> [Directions] How many separate lines of the data contain "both"? Give the count and nothing else.
Top of Records for the task
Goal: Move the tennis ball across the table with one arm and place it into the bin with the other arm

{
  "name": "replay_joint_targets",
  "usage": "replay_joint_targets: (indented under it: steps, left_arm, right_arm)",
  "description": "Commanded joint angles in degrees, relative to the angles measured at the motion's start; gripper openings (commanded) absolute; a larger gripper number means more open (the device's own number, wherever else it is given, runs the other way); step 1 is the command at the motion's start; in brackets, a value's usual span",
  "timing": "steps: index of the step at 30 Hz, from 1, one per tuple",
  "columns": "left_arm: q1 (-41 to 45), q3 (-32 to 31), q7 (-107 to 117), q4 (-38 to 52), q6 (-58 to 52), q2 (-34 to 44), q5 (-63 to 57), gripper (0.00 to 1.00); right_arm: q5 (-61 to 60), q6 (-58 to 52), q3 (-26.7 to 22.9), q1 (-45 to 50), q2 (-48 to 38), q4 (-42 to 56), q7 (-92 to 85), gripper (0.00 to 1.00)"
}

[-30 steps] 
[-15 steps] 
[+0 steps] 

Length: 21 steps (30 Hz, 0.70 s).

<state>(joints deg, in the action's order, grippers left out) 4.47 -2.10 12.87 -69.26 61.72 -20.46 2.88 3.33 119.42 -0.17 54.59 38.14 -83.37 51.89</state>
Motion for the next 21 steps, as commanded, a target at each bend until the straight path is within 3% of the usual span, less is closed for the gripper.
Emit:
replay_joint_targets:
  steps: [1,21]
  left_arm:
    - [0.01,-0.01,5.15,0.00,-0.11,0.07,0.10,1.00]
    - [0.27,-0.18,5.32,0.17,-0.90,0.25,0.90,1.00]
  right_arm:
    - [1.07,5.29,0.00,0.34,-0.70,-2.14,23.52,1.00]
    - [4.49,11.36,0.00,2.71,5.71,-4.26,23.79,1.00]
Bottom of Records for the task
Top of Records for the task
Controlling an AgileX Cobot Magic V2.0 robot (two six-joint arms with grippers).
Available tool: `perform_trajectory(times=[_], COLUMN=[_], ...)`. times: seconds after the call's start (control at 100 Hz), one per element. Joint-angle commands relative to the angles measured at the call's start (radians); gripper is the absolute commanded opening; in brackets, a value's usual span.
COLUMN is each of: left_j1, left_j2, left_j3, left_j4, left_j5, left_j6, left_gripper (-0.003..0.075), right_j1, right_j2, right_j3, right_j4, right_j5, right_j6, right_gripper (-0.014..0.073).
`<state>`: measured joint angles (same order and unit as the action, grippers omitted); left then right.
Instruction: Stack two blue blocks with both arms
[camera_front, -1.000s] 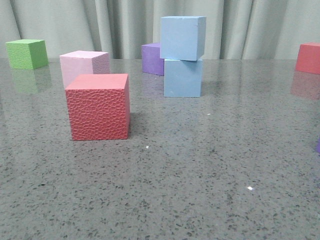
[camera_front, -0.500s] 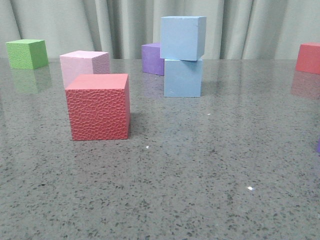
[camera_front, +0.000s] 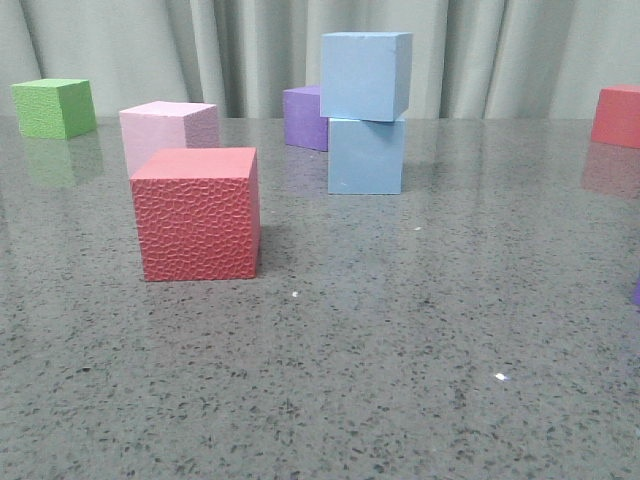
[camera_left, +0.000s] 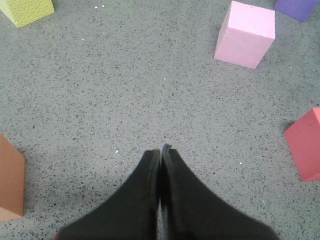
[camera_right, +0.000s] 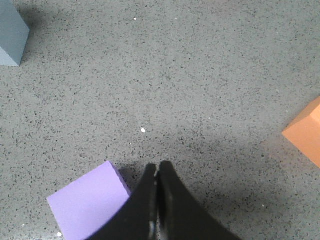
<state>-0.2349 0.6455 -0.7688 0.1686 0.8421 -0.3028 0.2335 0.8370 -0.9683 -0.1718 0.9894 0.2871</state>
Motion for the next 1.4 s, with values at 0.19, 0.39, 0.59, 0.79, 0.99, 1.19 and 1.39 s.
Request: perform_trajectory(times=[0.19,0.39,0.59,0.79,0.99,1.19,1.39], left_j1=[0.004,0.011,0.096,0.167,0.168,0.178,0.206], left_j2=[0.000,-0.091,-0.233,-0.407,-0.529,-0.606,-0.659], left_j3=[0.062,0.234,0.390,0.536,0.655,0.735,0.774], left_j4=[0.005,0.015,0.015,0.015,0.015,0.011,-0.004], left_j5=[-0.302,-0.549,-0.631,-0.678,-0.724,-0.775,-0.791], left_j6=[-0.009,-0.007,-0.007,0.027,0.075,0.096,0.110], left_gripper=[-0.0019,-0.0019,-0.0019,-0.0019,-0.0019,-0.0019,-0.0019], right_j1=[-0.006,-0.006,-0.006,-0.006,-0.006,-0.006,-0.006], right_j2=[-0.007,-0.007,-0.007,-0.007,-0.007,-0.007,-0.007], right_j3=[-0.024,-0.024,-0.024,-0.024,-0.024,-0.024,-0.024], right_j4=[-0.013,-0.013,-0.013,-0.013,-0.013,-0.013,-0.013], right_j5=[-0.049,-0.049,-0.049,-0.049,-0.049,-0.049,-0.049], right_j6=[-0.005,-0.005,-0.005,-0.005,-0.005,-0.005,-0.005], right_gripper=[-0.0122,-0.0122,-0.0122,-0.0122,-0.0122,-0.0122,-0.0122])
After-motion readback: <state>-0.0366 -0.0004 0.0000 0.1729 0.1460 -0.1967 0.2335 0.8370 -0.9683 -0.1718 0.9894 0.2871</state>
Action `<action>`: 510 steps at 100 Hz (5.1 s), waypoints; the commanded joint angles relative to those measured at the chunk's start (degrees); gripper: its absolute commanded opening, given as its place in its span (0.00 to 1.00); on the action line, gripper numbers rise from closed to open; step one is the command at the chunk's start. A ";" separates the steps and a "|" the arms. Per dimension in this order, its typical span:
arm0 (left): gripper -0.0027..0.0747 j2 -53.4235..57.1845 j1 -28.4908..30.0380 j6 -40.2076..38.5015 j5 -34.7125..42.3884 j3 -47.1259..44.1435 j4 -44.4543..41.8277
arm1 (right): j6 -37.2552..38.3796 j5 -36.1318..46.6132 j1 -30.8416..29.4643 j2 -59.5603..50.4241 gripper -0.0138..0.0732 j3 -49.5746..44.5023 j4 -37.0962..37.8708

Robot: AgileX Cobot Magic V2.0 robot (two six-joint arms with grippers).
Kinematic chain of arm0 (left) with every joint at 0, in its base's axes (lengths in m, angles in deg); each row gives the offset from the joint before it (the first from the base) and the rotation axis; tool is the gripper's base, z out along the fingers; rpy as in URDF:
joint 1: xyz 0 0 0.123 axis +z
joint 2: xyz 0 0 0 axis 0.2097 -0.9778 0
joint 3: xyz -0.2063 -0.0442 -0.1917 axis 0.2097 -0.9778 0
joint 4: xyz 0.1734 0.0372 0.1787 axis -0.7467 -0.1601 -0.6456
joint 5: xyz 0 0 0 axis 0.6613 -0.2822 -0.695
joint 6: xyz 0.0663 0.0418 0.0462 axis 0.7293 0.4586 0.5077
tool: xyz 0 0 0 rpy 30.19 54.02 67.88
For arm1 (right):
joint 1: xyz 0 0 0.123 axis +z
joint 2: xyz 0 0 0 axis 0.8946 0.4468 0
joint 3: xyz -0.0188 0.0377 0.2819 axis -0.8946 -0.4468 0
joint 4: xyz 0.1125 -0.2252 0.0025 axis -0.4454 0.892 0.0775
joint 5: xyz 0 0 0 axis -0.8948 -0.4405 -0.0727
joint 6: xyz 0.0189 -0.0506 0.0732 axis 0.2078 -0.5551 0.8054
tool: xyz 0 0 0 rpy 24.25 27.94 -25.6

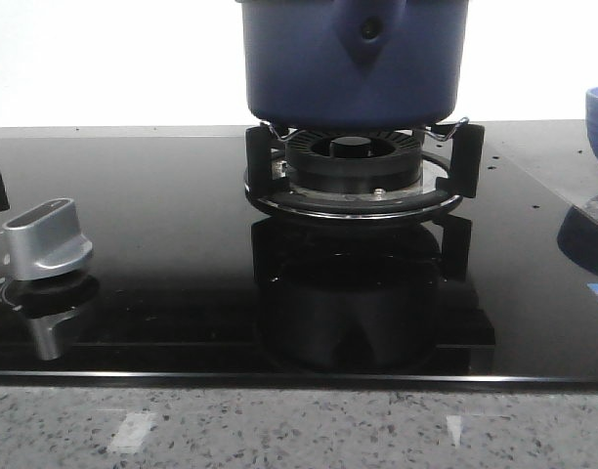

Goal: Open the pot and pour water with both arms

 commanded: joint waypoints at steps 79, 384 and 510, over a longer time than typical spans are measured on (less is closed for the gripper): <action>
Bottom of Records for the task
> [Answer to the problem] 2